Heat flared low in my belly.

And God, I felt it. Him.

We shifted closer, hips aligning like they were built to. The thick, hard press of him against my thigh. The unmistakable throb of arousal.

I gasped and drew back a fraction, my breath catching as I took him in.

His pupils were wide, his lips kiss-swollen, his gaze holding mine like he didn’t trust himself to look away.

“Okay,” I said, breathless, “so that’s… unexpected.”

His voice was rough. “For me too.”

I glanced down, then back up. “Is that your?—?”

“It is,” he said quickly, a wry edge to the words. “Very much is.”

A startled laugh escaped me, half-disbelieving. “Guess we’re both… feeling it.”

For a beat, we just stared at each other. Then Malcolm gave this slow, helpless smile that wrecked me.

“This is the strangest, hottest, most terrifying moment of my adult life,” he murmured.

“Yeah,” I said, my grin matching his. “And I wouldn’t trade it for anything.”

His head dropped forward, and his forehead thunked gently against mine. “God, you’re going to be the death of me.”

“I’m not even doing anything.”

“You’re existing. That’s enough.”

And just like that, a laugh bubbled out of me. It wasn’t loud or wild, just this quiet, joyful thing that caught me off guard.

He laughed too. Then looked down between us and let out a breathless chuckle. “So… we’re just going to stand here. With our dicks saying hi. Like it’s totally normal.”

“Mine’s polite,” I said. “Yours is… aggressively enthusiastic.”

That made him snort. Actually snort . “Okay, you need to stop. I’m trying to be a responsible adult here.”

“Too late. You just kissed me three times.”

“You kissed me the third time.”

“And you didn’t stop me.”

He smiled again, slower this time. “No. I didn’t.”

His thumb traced my lower lip.

“We should cool off before we do something one of us isn’t ready for,” he said, voice low. “But I want you to know—this, you —it’s not some midlife detour.”
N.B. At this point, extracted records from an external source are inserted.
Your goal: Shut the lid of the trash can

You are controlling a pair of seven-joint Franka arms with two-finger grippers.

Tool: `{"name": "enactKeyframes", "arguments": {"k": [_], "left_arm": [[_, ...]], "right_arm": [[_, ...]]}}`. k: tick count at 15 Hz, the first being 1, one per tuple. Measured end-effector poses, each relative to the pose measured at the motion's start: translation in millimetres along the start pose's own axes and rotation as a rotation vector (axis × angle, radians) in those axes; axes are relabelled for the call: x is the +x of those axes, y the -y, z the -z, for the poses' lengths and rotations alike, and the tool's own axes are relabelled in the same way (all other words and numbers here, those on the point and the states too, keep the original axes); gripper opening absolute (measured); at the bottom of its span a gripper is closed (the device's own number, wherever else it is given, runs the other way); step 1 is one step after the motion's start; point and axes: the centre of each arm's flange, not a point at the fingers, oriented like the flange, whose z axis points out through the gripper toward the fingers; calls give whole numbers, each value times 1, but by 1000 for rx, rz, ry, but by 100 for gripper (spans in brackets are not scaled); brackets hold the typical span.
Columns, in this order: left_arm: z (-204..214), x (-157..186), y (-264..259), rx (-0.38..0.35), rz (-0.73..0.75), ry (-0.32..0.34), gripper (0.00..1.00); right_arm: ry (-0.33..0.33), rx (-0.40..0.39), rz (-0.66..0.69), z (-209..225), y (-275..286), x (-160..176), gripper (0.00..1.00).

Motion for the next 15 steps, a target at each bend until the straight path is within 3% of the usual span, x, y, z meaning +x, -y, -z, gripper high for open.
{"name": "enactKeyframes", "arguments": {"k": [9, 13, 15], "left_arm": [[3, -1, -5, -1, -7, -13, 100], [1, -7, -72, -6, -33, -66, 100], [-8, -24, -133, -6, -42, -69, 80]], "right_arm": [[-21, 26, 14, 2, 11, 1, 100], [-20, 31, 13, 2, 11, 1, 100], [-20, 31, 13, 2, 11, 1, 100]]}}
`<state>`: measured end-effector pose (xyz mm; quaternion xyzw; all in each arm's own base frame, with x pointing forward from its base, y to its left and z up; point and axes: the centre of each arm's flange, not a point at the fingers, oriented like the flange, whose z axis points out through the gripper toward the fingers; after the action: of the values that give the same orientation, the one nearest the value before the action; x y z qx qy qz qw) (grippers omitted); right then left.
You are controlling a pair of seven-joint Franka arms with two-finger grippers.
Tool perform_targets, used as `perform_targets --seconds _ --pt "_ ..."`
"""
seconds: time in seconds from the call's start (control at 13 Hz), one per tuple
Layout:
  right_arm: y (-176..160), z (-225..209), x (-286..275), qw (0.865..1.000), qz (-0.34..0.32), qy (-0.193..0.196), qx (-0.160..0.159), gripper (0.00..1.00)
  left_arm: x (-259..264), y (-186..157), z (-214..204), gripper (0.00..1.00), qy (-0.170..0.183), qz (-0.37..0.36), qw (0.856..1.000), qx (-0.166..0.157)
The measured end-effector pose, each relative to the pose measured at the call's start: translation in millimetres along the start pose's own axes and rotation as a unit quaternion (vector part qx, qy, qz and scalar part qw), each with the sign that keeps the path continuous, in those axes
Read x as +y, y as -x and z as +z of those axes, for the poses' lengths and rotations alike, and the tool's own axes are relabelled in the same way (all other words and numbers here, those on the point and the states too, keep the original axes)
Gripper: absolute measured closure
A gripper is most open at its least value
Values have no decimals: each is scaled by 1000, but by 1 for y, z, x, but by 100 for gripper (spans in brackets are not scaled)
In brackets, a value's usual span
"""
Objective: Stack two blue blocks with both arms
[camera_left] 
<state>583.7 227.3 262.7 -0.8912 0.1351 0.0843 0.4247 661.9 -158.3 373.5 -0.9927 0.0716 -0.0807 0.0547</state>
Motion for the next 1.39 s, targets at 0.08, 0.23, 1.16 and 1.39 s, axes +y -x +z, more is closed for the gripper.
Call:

I bit my lip, feeling everything settle into place inside me.

“I’ve never felt more on the right road,” I whispered.

And maybe that was enough for tonight.

We didn’t kiss again right away. We just sat there, tangled in each other, trading quiet smiles and soft, stunned touches.

Two grown men. Slightly dazed. Ridiculously hard . And happier than we had any right to be.